O Ozempic, remédio para tratar diabetes tipo 2 que ficou conhecido entre pessoas interessadas em perder alguns quilos, não é recomendado para crianças e adolescentes que precisam lidar com excesso de peso ou obesidade.
Nenhuma entidade de saúde local ou internacional, como a Agência Nacional de Vigilância Sanitária (Anvisa) e o Food and Drug Administration (FDA), dos Estados Unidos, liberou o medicamento para essa faixa etária e para esse fim.
A Novo Nordisk, farmacêutica dinamarquesa fabricante do remédio, disse para a reportagem que o Ozempic, cujo princípio ativo é a molécula semaglutida, deve ser usado exclusivamente em casos de diabetes tipo 2 em maiores de idade.

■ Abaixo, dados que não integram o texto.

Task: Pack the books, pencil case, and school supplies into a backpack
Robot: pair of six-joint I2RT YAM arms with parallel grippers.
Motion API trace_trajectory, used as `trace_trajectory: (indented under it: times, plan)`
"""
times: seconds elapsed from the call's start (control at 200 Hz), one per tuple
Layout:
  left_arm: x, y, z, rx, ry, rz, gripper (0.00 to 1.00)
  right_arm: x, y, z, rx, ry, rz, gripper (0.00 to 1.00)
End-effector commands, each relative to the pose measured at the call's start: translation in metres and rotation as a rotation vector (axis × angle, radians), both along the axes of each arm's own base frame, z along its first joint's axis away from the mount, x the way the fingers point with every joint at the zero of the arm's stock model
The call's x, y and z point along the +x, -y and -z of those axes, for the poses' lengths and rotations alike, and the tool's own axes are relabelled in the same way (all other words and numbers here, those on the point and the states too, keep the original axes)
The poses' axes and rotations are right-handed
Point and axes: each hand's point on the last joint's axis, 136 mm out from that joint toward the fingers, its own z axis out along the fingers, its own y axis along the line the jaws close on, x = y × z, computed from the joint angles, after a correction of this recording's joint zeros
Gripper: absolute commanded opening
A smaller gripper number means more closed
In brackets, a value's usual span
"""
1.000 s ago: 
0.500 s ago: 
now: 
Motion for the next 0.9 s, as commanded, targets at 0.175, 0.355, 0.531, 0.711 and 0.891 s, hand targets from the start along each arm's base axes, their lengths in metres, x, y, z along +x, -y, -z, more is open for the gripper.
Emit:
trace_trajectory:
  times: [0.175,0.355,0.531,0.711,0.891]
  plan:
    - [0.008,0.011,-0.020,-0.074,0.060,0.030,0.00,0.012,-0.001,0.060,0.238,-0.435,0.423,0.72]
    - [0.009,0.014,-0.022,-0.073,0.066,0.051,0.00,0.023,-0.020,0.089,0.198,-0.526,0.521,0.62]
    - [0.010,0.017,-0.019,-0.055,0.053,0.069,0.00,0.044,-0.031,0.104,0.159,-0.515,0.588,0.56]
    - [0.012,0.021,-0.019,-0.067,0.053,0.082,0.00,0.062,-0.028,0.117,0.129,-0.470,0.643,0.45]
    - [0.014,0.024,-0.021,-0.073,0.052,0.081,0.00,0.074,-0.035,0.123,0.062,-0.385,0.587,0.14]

A empresa deixa claro também na bula do remédio, publicada em seu site em 2020, que o Ozempic não pode ser dado a menores de 18 anos de idade porque a “segurança e a eficácia nesta faixa etária ainda não foram estabelecidas”.
O uso off label (para outra indicação que não esteja na bula e não seja aprovada pela agência regulatória), sem prescrição ou acompanhamento médico, é perigoso tanto para adultos como para crianças e adolescentes. Doses incorretas podem causar vômitos, desidratação, enjoos e perda de massa muscular.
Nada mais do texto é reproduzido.